ESMÂ-MUFREDE: Tek isimler manasına müfredat bahsinin isimler kısmını ifade eden değişik bir tabirdir.
ESNÂUS-SENED: Hadisin ravi ile sened arasındaki rivayet zincirinin orta kısımlarını ifade eder.
EŞEDDDUNNÂSÎ KİZBEN: İnsanların en yalancısı demek olup cerh lafızlarındandır.
ETBÂUT-TÂBİÎN: Kısaca el-etbâ da denir. Tâbiilerden sonra gelenler, tâbiîne tabi olanlar, tâbiîni takip ednler demektir. Tâbiîlerle görüşüp onlardan hadis rivayet edenler olarak tanımlanır.
ETKAN: Adelet ve zabt yönünden en üst derecede olan ravilerin tadilinde kullanılır.
ETRÂF: Alel-etrâf denilen metotla tasnif edilen hadis kitaplarına denir.
EV KEMÂ KÂLE: Bir hadisi manasıyla rivayet eden ravinin yanılma ihtimalini göz önünde tutarak rivayetten sonra söylenmesi iyi görülen tabirlerdendir.
EVÂİL: Hadis metinlerinde bildirilen olayların tarihlerini tespitine yardımcı olmak üzere ilk defa yapılan işleri ifade eden bir tabirdir.

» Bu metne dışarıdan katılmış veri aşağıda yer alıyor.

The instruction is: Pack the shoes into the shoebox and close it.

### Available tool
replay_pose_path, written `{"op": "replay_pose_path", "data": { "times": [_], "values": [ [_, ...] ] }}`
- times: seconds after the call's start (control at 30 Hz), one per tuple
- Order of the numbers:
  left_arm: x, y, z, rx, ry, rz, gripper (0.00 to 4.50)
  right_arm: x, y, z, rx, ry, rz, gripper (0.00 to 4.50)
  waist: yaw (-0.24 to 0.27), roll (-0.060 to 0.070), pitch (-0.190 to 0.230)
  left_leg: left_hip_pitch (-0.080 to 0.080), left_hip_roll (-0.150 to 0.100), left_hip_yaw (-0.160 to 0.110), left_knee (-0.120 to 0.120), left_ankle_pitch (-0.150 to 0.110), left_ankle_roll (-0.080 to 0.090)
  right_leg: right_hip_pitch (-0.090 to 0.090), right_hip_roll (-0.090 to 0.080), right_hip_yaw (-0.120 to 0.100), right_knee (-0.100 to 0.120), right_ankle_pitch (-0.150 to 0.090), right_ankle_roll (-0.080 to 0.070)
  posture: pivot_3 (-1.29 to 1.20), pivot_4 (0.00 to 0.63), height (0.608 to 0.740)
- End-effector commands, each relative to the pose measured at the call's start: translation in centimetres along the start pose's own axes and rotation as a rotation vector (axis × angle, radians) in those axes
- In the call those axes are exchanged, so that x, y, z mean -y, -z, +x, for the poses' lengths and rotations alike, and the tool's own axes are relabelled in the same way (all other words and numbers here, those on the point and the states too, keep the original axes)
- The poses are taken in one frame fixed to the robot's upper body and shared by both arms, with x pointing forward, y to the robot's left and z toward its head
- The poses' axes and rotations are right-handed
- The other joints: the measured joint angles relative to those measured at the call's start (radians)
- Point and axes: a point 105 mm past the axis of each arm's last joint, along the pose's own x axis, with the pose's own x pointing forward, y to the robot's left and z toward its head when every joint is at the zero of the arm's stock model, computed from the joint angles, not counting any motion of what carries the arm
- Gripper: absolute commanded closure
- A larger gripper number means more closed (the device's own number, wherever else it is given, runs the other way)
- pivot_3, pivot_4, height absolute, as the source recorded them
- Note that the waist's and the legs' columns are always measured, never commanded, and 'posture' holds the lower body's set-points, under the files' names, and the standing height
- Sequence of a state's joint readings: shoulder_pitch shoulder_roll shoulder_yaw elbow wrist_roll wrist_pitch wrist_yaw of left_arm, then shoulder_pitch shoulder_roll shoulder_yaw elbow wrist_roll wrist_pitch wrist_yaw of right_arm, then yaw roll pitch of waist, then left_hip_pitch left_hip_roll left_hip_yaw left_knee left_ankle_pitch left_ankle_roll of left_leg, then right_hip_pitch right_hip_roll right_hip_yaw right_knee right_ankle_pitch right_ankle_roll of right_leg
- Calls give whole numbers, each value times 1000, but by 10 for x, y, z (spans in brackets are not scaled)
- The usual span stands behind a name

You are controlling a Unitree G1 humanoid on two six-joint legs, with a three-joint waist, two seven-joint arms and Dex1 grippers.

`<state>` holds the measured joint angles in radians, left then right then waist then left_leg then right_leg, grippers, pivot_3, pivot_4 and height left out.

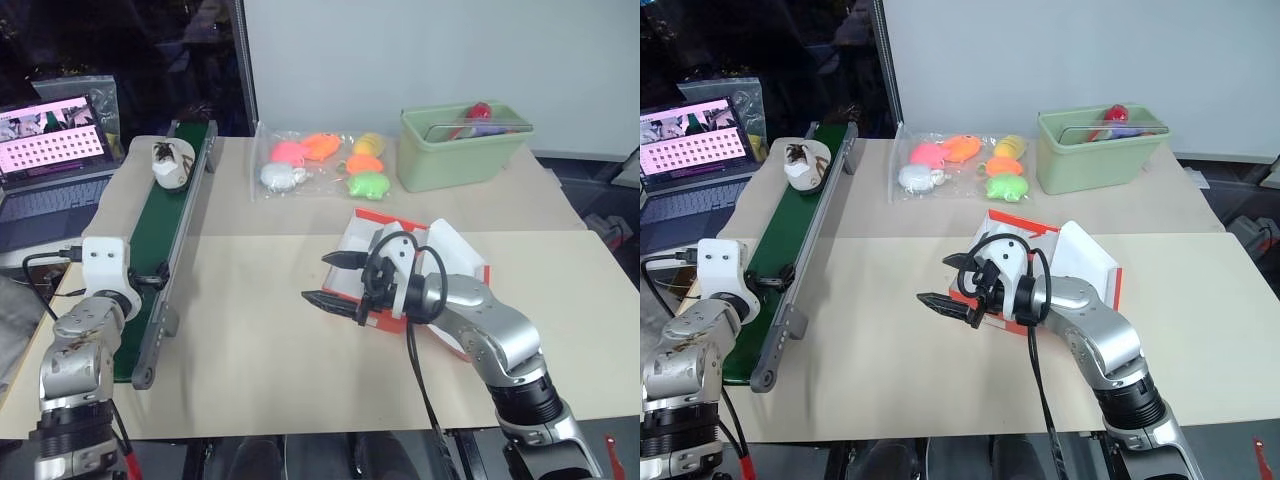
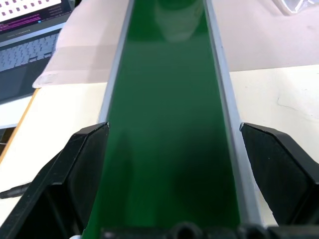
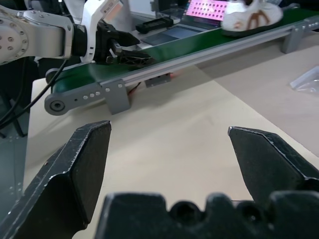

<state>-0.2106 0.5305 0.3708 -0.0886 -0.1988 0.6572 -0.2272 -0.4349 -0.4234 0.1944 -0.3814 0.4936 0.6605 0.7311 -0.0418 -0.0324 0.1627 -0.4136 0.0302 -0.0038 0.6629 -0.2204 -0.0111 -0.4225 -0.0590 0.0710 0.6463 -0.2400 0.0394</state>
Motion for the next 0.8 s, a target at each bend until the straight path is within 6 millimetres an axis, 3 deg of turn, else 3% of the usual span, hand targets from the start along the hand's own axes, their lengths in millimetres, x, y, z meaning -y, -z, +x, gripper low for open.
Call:
{"op": "replay_pose_path", "data": {
  "times": [0.03,0.8],
  "values": [
    [-1,-8,1,29,-14,14,0,1,-12,-2,37,12,-35,39,0,0,0,0,0,0,0,0,0,0,0,0,0,0,0,0,150,729],
    [4,-5,3,23,-10,11,0,2,-17,-3,56,24,-33,39,1,0,0,0,0,0,0,0,0,0,0,0,0,0,0,0,150,729]
  ]
}}
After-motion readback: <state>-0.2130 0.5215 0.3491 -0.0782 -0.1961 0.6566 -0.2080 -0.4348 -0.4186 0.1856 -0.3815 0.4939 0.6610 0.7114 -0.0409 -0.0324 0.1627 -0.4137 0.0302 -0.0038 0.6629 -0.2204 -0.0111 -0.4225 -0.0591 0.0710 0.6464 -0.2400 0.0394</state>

EVHAL-ESÂNÎD: Edaful-esânîd terimiyle aynı manaya gelir ve isnadların en zayıf görülenini ifade eder.
EVHÂM: Vehm kelimesinin çoğuludur. Vehm, ravinin cerhine sebep teşkil eden hususlardan biridir ve ravinin rivayetinde yanılmasından ibarettir.
EVLÂDUS-SAHÂBE: Sahabenin çocukları demek olan bu tabiri el-Hâkim usul kitabının on yedinci bahsi olarak almıştır.

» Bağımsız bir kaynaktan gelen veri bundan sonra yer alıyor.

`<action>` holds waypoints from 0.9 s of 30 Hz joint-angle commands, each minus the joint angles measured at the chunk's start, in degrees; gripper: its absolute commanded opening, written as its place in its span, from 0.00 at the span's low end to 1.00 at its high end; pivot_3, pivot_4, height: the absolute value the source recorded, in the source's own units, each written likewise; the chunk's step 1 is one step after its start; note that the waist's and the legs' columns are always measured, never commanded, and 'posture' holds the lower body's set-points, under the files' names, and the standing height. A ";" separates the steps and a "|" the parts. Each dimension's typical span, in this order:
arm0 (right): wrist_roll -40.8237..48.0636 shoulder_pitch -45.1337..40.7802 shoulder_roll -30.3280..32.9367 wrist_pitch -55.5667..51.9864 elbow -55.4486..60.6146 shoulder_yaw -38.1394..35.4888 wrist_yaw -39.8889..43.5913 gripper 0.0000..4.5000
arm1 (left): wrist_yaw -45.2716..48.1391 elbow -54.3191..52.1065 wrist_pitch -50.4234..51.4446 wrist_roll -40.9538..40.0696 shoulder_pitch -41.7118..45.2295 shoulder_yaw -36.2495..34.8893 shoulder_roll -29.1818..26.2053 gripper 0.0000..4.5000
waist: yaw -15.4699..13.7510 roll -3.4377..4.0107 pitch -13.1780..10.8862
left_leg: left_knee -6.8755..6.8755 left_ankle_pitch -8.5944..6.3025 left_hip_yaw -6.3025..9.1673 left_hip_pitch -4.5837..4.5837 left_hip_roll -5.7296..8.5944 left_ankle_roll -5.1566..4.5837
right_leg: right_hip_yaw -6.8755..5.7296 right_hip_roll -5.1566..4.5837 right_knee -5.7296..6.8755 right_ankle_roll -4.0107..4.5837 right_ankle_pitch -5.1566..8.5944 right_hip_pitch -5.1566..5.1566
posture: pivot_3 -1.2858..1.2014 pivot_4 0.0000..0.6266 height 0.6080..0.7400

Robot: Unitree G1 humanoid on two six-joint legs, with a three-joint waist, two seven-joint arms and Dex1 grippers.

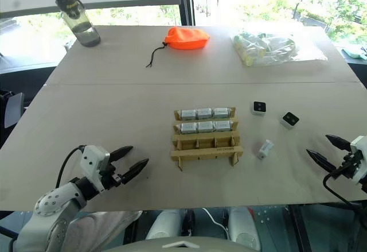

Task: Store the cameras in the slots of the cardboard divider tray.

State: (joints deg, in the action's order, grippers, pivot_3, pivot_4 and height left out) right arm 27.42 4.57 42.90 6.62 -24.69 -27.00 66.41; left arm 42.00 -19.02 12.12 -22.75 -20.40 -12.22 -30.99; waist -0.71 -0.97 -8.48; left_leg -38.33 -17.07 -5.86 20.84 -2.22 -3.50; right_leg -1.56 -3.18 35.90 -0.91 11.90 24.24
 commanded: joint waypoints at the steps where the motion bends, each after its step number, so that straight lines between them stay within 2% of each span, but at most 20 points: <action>1: 0.33 -0.08 0.59 0.71 0.87 -0.80 0.29 1.00 | 0.34 -0.30 -0.95 -0.58 0.05 -0.90 0.01 0.85 | 0.00 0.00 0.00 | 0.00 0.00 0.00 0.00 0.00 0.00 | 0.00 0.00 0.00 0.00 0.00 0.00 | 0.52 0.24 1.00; 20: 0.92 1.87 0.54 -0.35 3.63 -1.50 -0.31 1.00 | 1.88 2.64 -3.25 0.09 0.92 -0.61 0.24 0.85 | -0.04 0.01 0.00 | 0.00 0.00 0.02 0.00 -0.02 0.00 | -0.01 -0.03 0.00 0.00 0.00 0.00 | 0.52 0.24 1.00; 23: 1.50 2.61 -0.24 -3.13 7.84 -1.90 -3.70 1.00 | 3.00 3.41 -5.58 1.70 1.44 -0.64 -0.97 0.85 | -0.06 0.01 0.00 | 0.00 0.00 0.03 0.00 -0.02 0.00 | -0.01 -0.04 0.00 0.00 0.00 0.00 | 0.52 0.24 1.00; 27: -0.02 6.58 -1.80 -9.25 19.95 -0.86 -12.14 1.00 | 4.91 7.27 -6.02 2.83 5.92 -2.09 -5.02 0.85 | -0.22 0.02 0.00 | 0.00 0.00 0.13 0.10 -0.03 0.00 | -0.10 -0.04 0.01 0.01 0.00 0.06 | 0.52 0.24 1.00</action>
State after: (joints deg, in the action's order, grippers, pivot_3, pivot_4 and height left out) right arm 27.30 10.50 41.22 -0.84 -9.73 -27.05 57.02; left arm 46.16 -12.01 7.32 -20.12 -15.43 -12.76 -35.07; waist -0.92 -0.95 -8.48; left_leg -38.33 -17.07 -5.66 21.00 -2.25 -3.49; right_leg -1.72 -3.22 35.91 -0.90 11.91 24.33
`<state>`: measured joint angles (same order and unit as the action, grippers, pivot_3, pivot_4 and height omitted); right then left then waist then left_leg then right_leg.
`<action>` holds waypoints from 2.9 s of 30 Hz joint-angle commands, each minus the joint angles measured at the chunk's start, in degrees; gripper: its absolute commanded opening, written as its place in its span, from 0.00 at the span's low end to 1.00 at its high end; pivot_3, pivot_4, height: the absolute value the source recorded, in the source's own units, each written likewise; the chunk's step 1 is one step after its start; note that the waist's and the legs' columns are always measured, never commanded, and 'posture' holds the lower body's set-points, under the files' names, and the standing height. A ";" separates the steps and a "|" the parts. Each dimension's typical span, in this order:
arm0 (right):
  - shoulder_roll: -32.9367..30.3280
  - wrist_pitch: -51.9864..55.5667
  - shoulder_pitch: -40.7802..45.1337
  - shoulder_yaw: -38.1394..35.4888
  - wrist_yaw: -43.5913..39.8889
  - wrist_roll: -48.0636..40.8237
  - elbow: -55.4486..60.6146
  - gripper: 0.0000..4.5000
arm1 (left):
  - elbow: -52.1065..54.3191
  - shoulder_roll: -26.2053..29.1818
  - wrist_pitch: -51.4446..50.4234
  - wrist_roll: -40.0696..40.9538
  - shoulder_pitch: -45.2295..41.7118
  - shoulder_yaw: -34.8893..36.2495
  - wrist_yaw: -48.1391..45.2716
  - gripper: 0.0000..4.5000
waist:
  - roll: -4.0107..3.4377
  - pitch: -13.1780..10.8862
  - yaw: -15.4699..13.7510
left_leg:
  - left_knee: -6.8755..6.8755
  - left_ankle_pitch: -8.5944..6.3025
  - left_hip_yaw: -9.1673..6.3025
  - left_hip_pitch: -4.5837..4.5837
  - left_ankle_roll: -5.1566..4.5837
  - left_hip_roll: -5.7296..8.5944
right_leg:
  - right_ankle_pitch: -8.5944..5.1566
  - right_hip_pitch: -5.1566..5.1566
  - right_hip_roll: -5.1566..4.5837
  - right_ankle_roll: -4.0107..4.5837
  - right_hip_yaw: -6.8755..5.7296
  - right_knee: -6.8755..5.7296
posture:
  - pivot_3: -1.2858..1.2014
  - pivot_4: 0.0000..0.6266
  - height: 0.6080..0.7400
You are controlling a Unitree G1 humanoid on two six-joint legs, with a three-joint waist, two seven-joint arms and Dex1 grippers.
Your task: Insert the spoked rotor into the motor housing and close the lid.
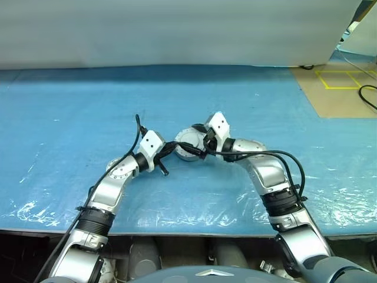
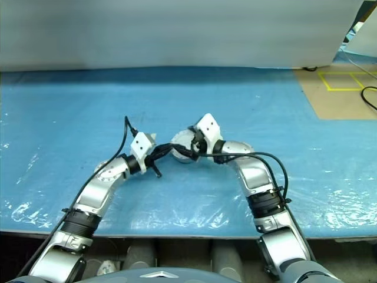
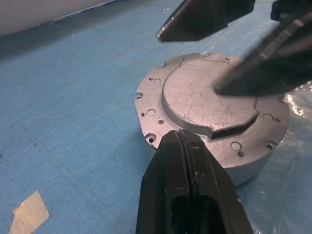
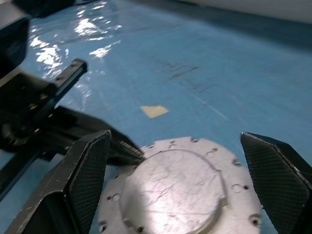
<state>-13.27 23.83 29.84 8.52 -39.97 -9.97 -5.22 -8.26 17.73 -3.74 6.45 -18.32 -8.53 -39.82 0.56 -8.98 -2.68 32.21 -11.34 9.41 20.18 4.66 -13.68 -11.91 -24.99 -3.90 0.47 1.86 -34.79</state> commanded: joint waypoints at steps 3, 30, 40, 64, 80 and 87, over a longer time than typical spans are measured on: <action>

EVSAKUN-NÂS: İnsanların en sağlamı anlamında tadîl lafızlarındandır.Hakkında evsakun-nâs denilerek adaletl, olduğuna ravi arık en güvenilir, hadisleri en çok kabule layık ravi demektir. Aynı manada adelun-nâs tadil lafzı da kullanılır.
EVTÂNUR-RUVÂT VE BULDÂNUHUM: Ravilerin vatanları ve yurtları yani yerleştikleri yerler manasınadır. Hadis usulünün ravilerle ilgili konularından biridir. Yerleştikleri yerlerin bilinmesi ravilerin bilinmesine geniş ölçüde yardımcı olduğu gibi ilim tasnif metodu olarak da büyük önem taşır.
EVVELUS-SENED: Senedin, sahabenin bulunduğu baş tarafına denir.
FÂŞİHUL-GALAT: Hatası çok anlamında bir deyim olup cerh lafızlarındandır.
FÂSIK: Küfre düşmemek şartıyla söz ve fiillerinde dinin emirlerine aykırı hareket eden, bir başka deyişle fıska kapılan raviye denir.
FASIKUL-TEVÎL: Fıska kapılan ravilerden bir kısmı, genelde İslamın genel prensiplerine uymakla birlikte Kurân-I Kerim veya sünnetin bir hükmünü tevil ederek yorumladığı için fasık sayılanlara denir.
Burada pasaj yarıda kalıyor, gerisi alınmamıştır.